Euthanasia is a topic that poses specifically moral dilemmas, dilemmas which, these days, it is a recognised part of moral philosophy to discuss. This story illustrates the interrelation between public and private ethics.

There is a woman whose life cannot last for more than three months. She is in great distress, because her illness progressively affects her ability to breathe.

She is too weak to be able to move, and she is dependent on her husband and nurses. The consultant whom she used to see at an earlier stage of her illness has indicated that there is no more treatment he can give, but calls on them frequently and has become a friend. She is terrified of dying of suffocation. One day they are talking about it, the three of them together, and the doctor says to her, "You shall not die by suffocating. I promise." She is relieved, and sleeps well that night, suffering no nightmares. The next day the doctor privately tells her husband that he is gradually increasing the dosage of morphia. Both the doctor and the husband know what is implied. Within weeks, the woman has died.

This story poses an ethical problem. Ought the doctor to have intervened as he did? Or ought he to have "allowed nature to take its course"? The woman is "naturally" ill; she has not suffered an accident, she has not been linked up to any life-support machines. Everything possible has been done for her. Her disease was slowed down by drugs. This means that there has already been intervention of a kind that would not have been possible even 25 years ago. If nature had really been allowed to take its course, she would have been dead long ago. The difference is that this was intervention with the aim of prolonging her life, and so is taken for granted.

It is worth noticing how evanescent our concept of the "natural" is.
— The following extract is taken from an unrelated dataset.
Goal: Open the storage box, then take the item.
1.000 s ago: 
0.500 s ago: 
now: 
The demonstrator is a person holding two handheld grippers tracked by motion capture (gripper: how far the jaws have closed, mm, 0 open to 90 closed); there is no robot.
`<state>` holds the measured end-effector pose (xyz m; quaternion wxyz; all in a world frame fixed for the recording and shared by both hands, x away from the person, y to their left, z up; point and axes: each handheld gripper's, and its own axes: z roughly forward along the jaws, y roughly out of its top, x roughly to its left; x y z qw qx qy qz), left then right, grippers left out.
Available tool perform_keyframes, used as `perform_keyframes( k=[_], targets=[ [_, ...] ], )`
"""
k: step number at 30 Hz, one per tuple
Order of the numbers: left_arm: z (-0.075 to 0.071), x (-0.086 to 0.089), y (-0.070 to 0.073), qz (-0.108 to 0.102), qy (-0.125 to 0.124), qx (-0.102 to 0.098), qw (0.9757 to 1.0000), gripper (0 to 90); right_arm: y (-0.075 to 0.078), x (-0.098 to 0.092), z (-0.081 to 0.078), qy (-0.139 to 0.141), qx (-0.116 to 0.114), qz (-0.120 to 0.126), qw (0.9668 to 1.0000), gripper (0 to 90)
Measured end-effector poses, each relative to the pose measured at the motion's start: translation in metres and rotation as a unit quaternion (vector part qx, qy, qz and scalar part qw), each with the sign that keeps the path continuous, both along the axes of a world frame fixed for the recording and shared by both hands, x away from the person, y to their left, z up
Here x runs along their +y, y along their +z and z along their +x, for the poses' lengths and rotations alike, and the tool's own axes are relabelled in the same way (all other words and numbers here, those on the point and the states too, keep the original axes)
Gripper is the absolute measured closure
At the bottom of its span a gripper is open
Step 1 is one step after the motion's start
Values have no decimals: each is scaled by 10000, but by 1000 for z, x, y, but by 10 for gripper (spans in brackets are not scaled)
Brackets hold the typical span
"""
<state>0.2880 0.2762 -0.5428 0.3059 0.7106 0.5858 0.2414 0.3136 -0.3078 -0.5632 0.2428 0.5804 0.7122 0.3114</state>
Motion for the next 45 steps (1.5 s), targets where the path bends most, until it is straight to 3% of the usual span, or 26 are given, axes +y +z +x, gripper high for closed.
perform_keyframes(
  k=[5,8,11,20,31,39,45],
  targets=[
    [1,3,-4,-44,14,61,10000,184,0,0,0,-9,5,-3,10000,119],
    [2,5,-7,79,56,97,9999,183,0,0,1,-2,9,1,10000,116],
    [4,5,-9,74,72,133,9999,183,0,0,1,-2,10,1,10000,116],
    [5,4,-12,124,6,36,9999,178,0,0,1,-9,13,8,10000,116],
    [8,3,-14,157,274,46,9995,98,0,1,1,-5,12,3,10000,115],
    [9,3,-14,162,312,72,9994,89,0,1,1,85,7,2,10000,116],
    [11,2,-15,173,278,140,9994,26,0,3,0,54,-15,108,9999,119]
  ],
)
Those who, for example, object to the idea of curing genetic diseases by gene manipulation on the grounds that it is "unnatural", should perhaps, on the same grounds, object to curing appendicitis by means of surgery. We tend to regard as "natural" those medical interventions to which we are accustomed, and which are often successful. Nothing could be less "natural" than a plastic hip joint, yet hip-replacement surgery is seldom objected to on the grounds that it is contrary to nature.

The next crucial factor is that the woman and her husband love each other, and can therefore discern where each other's interests lie. The wifeis distressed by the constrictions placed on her husband's freedom through her dependence on him. He is moved by his love for her. Yet there is an asymmetry between them. She, quite without hesitation, can say that she wants to die. He feels instant guilt at harbouring the thought that he wants her to die, even though he believes it would be in her own interest. Each day for her is more horrible than the last. Yet he believes that, if it becomes his wish, it must be selfish. If he wants her to die this must be because it is in his own interest that she should. And we are taught, from childhood, that we should never wish someone else dead.
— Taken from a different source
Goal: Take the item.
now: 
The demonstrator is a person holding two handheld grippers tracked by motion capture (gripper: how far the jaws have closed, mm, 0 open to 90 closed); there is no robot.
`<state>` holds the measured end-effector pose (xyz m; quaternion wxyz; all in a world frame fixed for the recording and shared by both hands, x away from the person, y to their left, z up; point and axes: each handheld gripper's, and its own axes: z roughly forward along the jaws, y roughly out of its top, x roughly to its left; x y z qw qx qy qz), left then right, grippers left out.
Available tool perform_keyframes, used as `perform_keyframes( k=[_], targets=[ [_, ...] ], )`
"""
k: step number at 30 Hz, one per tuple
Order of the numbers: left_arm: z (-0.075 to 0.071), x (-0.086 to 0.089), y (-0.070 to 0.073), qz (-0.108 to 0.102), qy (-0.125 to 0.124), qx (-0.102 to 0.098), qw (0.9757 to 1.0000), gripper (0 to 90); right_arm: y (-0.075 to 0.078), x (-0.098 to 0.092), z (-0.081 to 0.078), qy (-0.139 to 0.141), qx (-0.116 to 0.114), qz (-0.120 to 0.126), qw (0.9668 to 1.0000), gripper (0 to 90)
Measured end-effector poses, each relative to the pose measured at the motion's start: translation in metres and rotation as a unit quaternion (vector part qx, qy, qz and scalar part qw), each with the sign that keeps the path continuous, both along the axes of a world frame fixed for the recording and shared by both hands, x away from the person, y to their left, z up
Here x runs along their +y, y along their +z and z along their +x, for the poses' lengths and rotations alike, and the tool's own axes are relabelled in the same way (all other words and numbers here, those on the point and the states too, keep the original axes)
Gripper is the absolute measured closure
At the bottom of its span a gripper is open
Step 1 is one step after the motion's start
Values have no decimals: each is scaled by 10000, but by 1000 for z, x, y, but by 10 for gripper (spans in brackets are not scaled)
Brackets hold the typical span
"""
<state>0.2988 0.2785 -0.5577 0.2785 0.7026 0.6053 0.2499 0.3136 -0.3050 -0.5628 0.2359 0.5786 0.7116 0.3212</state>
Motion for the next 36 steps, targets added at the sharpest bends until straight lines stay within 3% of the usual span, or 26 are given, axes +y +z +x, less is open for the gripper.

There is another element to which husband and wife may give different weight. The wife, let us say, always placed a high value on independence. She now finds that, though she wants to die, she cannot see how to. Suicide would seem a proper choice; but she cannot do it. Nor can she ask her husband to help her, because this would be to make him commit a crime. Imminent death produces a kind of paralysis. And death is so final, and so infinitely significant for the dying person, that to choose it for oneself may seem somehow to trivialise it.

The doctor understands all of this. He understands the husband's guilt and his agony at witnessing his wife's distress. He understands, equally, the wife's horror at her inability to breathe.

He regards it as his duty as her doctor to make her death as easy as he can, hence his promise. However, he also knows that even voluntary euthanasia, where the patient has expressed a wish to die, is against the law, and that intentionally killing someone is murder and punishable by mandatory life imprisonment (no one who has been convicted of a mercy killing over the last decade has served less than six years of his sentence). And here the doctor, in weighing up all the considerations, is moving from the consideration of private to public morality.

I must first make clear what I mean by "private morality". I do not mean a morality consciously made up by someone for his own use, principles adopted by someone who says, "This is how I ought to live; it is my own plan, and it applies to no one else." Such a set of principles might, I suppose, be adopted (rather as a nun takes her vows) but it must be rare. And if the principles were really supposed to have no relevance to anyone else, then it is doubtful whether it would be properly thought of as a morality.

When I speak of private morality, I mean a morality grounded in a mixture of principle and sentiment, from whatever source these come, which together give rise to an imperative for the person who experiences the mixture. It may be quite narrow. It may be felt, for example, in determining how one must treat one's children and may not in any sense suggest a scheme of how one should live one's entire life. It is the outcome of what in the 18th century was called "moral sense", and it is frequently felt as sympathy, compassion or pity. The characteristic of "private morality" is that it rests on a feeling that I must do, or refrain from doing, something, never mind the consequences, or what prudence might dictate.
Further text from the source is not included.